Currently, when a user of the Windows operating system, for example, wants to launch a process or perform a task that requires administrative privileges, such as installing an application, the user is prompted by the system for permission or for credentials, depending on the security policy that is chosen (requiring the user to enter the credentials (if the user possesses such credentials) or to have an administrator authorize the task by entering their credentials). Or, if a user wants to run a process that requires more privilege than what they currently have, when they launch the process (such as, in Microsoft Windows™, the “disk defragmenter”, which requires administrative privileges, or any process that requires administrative privileges, debug privileges, backup privileges or more privilege that the user does not currently have), again, the system will prompt the user for additional authentication to launch the requested process.

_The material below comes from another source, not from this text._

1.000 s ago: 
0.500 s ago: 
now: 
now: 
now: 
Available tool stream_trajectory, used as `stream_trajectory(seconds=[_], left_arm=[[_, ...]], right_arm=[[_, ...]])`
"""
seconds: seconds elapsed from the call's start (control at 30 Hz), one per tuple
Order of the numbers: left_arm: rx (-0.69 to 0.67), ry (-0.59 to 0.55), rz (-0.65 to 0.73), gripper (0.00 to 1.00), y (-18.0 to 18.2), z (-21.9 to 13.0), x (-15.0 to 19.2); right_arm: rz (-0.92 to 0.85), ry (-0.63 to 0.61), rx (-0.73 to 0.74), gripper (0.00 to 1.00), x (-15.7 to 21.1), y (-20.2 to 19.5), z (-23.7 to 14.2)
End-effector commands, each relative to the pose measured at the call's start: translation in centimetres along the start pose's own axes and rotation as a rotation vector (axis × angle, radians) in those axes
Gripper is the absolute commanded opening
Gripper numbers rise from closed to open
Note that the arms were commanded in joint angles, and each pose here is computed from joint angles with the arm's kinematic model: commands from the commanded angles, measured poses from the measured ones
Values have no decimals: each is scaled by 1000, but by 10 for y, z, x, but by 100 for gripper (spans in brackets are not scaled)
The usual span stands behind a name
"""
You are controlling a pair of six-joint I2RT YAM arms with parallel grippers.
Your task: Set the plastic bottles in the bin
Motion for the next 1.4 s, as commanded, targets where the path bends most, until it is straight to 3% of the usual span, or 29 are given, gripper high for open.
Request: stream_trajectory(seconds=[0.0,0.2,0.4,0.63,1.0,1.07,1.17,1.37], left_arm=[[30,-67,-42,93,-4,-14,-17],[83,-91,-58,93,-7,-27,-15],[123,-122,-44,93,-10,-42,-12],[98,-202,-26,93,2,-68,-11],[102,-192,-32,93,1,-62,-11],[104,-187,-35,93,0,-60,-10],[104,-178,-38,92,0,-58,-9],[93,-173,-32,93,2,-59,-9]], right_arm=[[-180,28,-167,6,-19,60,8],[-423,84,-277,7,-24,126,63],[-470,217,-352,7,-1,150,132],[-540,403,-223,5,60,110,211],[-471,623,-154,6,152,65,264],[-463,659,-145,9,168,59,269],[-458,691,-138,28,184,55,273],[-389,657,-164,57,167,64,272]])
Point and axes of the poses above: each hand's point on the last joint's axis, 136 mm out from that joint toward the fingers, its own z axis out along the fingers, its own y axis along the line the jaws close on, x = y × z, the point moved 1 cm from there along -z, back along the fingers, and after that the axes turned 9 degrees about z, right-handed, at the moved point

For example, a user is currently logged into the system. The user would like to launch/run a specific process, e.g., the disk defragmenter—which requires more privilege than the current user has. The system will provide a message indicating that access has been denied, and the operating system will then create a request or “prompt” to the user for increased privilege (by entering the appropriate “credentials”) that will allow the process to launch successfully, or, for a separate set of credentials to launch the process as, essentially, the other user. The prompt to the user may consist of a user interface that presents a question to authenticate using alternate means, such as a user name and password, a smart card, biometric or any other type of credential input, etc. The user must then answer the system's request for higher privilege in order to launch the process, after which the process is launched with the appropriate, higher privilege.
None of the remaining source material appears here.